On 16 Sep 2011, at 21:15, Evgenii Rudnyi wrote:

On 9/15/2011 9:46 PM Bruno Marchal said the following:

On 15 Sep 2011, at 21:01, Evgenii Rudnyi wrote:

On 9/15/2011 7:34 PM Bruno Marchal said the following:
Hi Evgenii,

On 13 Sep 2011, at 21:45, Evgenii Rudnyi wrote:


...

At present, I am just trying to figure out our beliefs that
make the simulation hypothesis possible.

But this is really astonishing, and in quasi-contradiction which
what you say above. We just don't know any phenomena which are
not Turing emulable. As a theorician, but only as a theorician, I
can show the theoretical existence of non simulable phenomena,
but that really exists only in theory, or in mathematics. Worst,
most non simulable phenomena will be non distinguishable from
randomness, and if we are machine, we will never been able to
recognize a non Turing emulable phenomenon as such. It seems that
the question is more like "how can we believe something non
Turing emulable could exist in Nature".

Let me repeat your statement: "We just don't know any phenomena
which are not Turing emulable." I am not sure that it is so
evident.

Ah? You have a counter-exemple?


As I have written, the simulation hypothesis just does not work in
practice.

I don't understand what that means.

It means that what you can simulate in practice is actually pretty limited. So when you speak about a counter-example, I do not understand you. Just try to employ simulation in practice and you will immediately see my point.

It is easy to say that everything in Nature is Turing computable. Yet, it is hard to use this statement in practice. Exactly here I see a discrepancy.
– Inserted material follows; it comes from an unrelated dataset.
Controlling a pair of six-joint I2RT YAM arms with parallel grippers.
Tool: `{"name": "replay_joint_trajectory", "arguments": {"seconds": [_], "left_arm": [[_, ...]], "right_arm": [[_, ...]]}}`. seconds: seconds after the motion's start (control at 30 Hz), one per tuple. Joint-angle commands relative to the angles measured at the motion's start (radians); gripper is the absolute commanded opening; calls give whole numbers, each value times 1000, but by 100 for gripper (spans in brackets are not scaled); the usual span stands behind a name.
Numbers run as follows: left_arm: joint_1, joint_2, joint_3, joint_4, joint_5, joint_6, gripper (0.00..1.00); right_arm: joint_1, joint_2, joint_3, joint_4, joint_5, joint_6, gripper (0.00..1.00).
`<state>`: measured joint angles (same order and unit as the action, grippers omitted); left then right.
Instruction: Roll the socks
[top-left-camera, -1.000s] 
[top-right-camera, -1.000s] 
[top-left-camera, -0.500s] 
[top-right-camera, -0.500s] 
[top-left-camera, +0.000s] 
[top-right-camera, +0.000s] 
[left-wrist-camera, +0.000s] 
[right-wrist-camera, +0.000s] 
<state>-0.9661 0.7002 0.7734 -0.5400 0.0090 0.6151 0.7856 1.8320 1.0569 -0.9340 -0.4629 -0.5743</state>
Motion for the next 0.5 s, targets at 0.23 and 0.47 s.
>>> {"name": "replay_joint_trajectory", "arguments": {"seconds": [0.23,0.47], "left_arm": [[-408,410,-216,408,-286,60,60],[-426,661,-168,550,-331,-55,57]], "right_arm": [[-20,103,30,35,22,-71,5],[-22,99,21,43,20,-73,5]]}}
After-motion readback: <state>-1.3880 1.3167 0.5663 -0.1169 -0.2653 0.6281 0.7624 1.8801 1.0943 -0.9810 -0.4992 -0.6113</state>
Well, after all my example is here

http://blog.rudnyi.ru/2011/09/simulation-hypothesis-and-simulation-technology.html


OK. Note that the mechanist hypothesis entails the falsity of the simulation hypothesis. If I am a machine, then the physical universe, actually any physical (and epistemological) things, CANNOT be Turing emulable. Mechanism entails the falsity of the digital physics assumption, and it is an open problem if it does not also entail also the falsity of Deustch Thesis (The thesis that physical things are emulable in polynomial time by a quantum computer). With mechanism we can only hope that the white rabbits are relatively rare, not that they are inexistent.

So I tend to agree with you. As far as I think that mechanism is plausible, I think that we cannot simulate most natural phenomenon. In particular we cannot simulate a brain, seen as a physical object, and that is why we have to choose a level of substitution, and hope our "computations" does not rely on a lower level. Mechanism is just the belief that there is such a truncation level, like we have good evidences that it exists for all organs of the body. There are many strong evidence that indeed biology, by its fuzzy redundancy, does exploit a lot the mechanist truncation of information.

I insist on this: mechanism is the less reductionist hypothesis ever proposed in the human and exact sciences, and it makes almost everything concrete non Turing emulable, except oneself. So, despite many confusions on this, mechanism is almost the opposite of the simulation hypothesis. When you will study the UD theorem, you should understand this by yourself.